## Prompt
From the first line of the records below through the line containing "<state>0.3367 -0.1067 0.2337", copy everything exactly and nothing more.

*** Data under study ***

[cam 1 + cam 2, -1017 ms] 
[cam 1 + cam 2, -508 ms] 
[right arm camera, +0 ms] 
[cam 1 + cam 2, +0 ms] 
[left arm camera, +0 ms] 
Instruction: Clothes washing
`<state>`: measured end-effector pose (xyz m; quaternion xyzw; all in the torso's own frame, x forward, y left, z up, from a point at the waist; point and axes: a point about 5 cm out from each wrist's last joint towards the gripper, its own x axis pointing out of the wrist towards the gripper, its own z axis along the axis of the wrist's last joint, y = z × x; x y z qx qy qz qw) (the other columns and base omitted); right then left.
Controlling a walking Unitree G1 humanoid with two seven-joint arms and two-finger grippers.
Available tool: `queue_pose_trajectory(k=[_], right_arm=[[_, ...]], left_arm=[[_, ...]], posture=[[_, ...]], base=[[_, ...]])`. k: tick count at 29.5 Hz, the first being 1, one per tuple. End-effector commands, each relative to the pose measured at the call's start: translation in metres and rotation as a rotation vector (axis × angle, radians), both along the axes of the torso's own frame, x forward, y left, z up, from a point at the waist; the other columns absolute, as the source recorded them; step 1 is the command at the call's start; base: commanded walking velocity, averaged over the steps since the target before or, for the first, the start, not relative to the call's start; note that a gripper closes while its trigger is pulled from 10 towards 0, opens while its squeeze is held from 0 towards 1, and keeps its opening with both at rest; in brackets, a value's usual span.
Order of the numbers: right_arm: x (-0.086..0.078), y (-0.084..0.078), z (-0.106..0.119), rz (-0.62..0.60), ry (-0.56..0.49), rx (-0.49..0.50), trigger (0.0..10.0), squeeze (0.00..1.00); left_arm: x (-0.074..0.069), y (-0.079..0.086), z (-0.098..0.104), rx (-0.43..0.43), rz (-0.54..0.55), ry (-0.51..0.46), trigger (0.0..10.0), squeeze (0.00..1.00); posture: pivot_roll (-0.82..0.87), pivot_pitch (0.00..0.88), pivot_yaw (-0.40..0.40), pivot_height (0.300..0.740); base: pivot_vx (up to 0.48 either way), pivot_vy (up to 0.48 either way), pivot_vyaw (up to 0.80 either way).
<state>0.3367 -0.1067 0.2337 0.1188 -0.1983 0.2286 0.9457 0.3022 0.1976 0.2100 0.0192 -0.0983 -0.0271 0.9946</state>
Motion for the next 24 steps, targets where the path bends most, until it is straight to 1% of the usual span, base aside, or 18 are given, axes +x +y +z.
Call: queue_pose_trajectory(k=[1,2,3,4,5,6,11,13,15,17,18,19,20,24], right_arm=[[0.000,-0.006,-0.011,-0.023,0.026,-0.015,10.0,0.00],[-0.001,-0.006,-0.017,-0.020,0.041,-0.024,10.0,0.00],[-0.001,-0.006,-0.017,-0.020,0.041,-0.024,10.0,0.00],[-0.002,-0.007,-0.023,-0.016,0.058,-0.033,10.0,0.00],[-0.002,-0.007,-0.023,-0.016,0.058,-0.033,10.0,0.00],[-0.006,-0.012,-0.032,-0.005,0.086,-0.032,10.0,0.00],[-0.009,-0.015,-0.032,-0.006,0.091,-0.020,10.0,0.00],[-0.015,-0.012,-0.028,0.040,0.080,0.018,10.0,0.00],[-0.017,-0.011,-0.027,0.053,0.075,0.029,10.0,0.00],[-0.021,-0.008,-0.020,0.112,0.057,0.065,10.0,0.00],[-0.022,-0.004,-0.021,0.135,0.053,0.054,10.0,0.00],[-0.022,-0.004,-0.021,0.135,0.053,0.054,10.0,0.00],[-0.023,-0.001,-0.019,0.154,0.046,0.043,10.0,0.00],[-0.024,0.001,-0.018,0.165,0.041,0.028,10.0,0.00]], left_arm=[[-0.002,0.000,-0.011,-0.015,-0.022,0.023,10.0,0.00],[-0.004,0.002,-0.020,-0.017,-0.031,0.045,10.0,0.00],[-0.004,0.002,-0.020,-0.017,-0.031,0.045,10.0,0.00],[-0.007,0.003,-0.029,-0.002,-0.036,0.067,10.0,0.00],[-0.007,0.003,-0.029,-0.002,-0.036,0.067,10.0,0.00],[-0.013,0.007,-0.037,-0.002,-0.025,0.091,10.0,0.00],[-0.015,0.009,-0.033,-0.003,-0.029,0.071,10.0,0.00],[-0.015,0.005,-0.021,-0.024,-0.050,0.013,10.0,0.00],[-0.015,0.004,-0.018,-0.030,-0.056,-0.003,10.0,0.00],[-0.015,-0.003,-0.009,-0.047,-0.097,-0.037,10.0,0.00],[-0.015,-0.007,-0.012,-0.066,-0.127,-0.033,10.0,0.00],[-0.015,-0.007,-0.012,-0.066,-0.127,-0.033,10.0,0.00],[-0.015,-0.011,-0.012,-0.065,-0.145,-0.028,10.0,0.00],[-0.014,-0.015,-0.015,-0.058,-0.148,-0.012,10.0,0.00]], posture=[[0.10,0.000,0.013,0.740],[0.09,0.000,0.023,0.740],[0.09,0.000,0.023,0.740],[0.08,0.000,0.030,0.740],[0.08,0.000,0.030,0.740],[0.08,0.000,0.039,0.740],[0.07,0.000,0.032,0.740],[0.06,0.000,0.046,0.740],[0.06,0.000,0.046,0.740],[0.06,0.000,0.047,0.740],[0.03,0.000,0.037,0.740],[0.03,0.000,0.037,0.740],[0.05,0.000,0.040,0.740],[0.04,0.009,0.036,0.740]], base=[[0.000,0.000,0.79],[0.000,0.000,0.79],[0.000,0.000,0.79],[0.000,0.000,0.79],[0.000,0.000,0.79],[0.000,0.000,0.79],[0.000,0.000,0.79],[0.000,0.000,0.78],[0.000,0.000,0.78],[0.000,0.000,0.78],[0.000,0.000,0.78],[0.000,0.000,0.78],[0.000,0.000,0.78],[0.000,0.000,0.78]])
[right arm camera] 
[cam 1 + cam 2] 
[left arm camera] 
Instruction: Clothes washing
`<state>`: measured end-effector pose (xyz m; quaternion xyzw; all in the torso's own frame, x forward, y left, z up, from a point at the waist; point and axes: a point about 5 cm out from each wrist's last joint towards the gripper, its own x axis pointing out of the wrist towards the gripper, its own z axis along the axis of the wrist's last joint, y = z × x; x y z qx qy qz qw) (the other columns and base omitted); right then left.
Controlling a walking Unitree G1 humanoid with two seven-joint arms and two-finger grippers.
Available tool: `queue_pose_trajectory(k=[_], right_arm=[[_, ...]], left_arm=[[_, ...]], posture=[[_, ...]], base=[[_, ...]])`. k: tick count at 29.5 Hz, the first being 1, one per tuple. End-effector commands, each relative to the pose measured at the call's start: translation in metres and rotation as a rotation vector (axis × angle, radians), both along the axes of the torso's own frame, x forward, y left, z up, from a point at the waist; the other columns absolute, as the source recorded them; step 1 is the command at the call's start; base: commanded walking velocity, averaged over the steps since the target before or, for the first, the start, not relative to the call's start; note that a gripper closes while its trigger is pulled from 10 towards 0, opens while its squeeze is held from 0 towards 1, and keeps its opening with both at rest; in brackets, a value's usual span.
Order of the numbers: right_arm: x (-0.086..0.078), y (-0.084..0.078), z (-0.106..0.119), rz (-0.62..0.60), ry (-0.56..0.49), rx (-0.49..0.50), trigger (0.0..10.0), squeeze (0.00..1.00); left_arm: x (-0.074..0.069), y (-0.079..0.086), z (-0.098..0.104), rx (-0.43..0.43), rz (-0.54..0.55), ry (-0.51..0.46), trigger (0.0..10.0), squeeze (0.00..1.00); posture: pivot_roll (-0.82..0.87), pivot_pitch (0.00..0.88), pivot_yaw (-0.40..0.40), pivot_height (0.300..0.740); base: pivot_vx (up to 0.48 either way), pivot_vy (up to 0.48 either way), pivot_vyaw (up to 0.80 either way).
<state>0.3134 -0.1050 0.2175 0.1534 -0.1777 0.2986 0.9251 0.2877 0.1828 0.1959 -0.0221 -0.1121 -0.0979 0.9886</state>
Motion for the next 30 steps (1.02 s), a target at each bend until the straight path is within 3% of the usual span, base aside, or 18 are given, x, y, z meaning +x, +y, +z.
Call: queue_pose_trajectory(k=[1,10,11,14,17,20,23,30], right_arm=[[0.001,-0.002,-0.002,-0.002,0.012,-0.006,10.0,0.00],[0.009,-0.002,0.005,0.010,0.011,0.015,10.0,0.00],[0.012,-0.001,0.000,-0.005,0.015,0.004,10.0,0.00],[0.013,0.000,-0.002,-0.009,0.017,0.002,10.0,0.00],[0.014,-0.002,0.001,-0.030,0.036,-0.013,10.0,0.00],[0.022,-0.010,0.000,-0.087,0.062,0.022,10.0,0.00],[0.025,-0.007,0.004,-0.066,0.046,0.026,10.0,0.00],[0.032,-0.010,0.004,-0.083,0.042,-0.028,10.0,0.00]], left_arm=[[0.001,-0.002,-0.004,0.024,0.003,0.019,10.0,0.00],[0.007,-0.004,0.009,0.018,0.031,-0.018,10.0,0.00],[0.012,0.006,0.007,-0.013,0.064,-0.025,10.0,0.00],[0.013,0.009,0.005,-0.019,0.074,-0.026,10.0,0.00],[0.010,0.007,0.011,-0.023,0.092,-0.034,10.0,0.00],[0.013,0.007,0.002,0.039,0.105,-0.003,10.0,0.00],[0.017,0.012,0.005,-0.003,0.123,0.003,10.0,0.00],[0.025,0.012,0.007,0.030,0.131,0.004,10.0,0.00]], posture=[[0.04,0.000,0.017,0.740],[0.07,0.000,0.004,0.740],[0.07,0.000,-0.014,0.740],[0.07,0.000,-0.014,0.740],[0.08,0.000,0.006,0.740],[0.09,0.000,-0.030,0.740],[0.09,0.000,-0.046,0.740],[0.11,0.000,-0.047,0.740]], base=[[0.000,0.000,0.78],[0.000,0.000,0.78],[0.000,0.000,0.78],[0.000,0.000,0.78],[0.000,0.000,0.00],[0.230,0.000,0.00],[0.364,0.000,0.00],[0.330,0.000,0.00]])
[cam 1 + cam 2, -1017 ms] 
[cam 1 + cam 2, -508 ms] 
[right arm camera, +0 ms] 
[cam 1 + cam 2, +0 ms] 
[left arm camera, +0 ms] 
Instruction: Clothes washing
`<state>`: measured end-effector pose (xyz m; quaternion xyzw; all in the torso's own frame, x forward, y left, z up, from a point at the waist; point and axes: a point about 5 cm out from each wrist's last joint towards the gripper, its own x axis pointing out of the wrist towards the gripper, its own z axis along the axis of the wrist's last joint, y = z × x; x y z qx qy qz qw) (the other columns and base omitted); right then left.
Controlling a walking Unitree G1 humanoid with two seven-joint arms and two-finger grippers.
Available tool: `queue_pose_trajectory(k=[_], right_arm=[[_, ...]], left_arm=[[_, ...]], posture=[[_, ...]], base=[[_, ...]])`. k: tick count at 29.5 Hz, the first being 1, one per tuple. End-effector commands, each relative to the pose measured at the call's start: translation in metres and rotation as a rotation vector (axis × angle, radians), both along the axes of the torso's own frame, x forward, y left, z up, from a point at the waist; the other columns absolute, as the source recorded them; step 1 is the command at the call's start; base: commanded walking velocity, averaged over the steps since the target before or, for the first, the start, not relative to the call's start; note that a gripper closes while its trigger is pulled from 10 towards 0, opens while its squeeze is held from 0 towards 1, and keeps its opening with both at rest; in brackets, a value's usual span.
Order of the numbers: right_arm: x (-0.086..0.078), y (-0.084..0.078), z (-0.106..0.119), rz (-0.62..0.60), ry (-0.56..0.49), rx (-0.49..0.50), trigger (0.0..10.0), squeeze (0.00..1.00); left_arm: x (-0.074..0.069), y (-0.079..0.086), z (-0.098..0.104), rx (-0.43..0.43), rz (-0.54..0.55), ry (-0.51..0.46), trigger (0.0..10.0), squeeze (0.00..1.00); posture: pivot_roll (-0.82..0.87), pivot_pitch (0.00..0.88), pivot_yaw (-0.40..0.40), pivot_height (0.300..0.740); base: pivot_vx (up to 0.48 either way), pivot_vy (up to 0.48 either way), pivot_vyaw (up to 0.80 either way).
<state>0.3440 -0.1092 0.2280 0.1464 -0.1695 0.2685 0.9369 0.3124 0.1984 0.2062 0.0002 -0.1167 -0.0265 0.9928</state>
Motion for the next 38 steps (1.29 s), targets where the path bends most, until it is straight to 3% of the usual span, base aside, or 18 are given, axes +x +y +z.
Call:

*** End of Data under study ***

## Answer to the problem
[cam 1 + cam 2, -1017 ms] 
[cam 1 + cam 2, -508 ms] 
[right arm camera, +0 ms] 
[cam 1 + cam 2, +0 ms] 
[left arm camera, +0 ms] 
Instruction: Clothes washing
`<state>`: measured end-effector pose (xyz m; quaternion xyzw; all in the torso's own frame, x forward, y left, z up, from a point at the waist; point and axes: a point about 5 cm out from each wrist's last joint towards the gripper, its own x axis pointing out of the wrist towards the gripper, its own z axis along the axis of the wrist's last joint, y = z × x; x y z qx qy qz qw) (the other columns and base omitted); right then left.
Controlling a walking Unitree G1 humanoid with two seven-joint arms and two-finger grippers.
Available tool: `queue_pose_trajectory(k=[_], right_arm=[[_, ...]], left_arm=[[_, ...]], posture=[[_, ...]], base=[[_, ...]])`. k: tick count at 29.5 Hz, the first being 1, one per tuple. End-effector commands, each relative to the pose measured at the call's start: translation in metres and rotation as a rotation vector (axis × angle, radians), both along the axes of the torso's own frame, x forward, y left, z up, from a point at the waist; the other columns absolute, as the source recorded them; step 1 is the command at the call's start; base: commanded walking velocity, averaged over the steps since the target before or, for the first, the start, not relative to the call's start; note that a gripper closes while its trigger is pulled from 10 towards 0, opens while its squeeze is held from 0 towards 1, and keeps its opening with both at rest; in brackets, a value's usual span.
Order of the numbers: right_arm: x (-0.086..0.078), y (-0.084..0.078), z (-0.106..0.119), rz (-0.62..0.60), ry (-0.56..0.49), rx (-0.49..0.50), trigger (0.0..10.0), squeeze (0.00..1.00); left_arm: x (-0.074..0.069), y (-0.079..0.086), z (-0.098..0.104), rx (-0.43..0.43), rz (-0.54..0.55), ry (-0.51..0.46), trigger (0.0..10.0), squeeze (0.00..1.00); posture: pivot_roll (-0.82..0.87), pivot_pitch (0.00..0.88), pivot_yaw (-0.40..0.40), pivot_height (0.300..0.740); base: pivot_vx (up to 0.48 either way), pivot_vy (up to 0.48 either way), pivot_vyaw (up to 0.80 either way).
<state>0.3367 -0.1067 0.2337 0.1188 -0.1983 0.2286 0.9457 0.3022 0.1976 0.2100 0.0192 -0.0983 -0.0271 0.9946</state>

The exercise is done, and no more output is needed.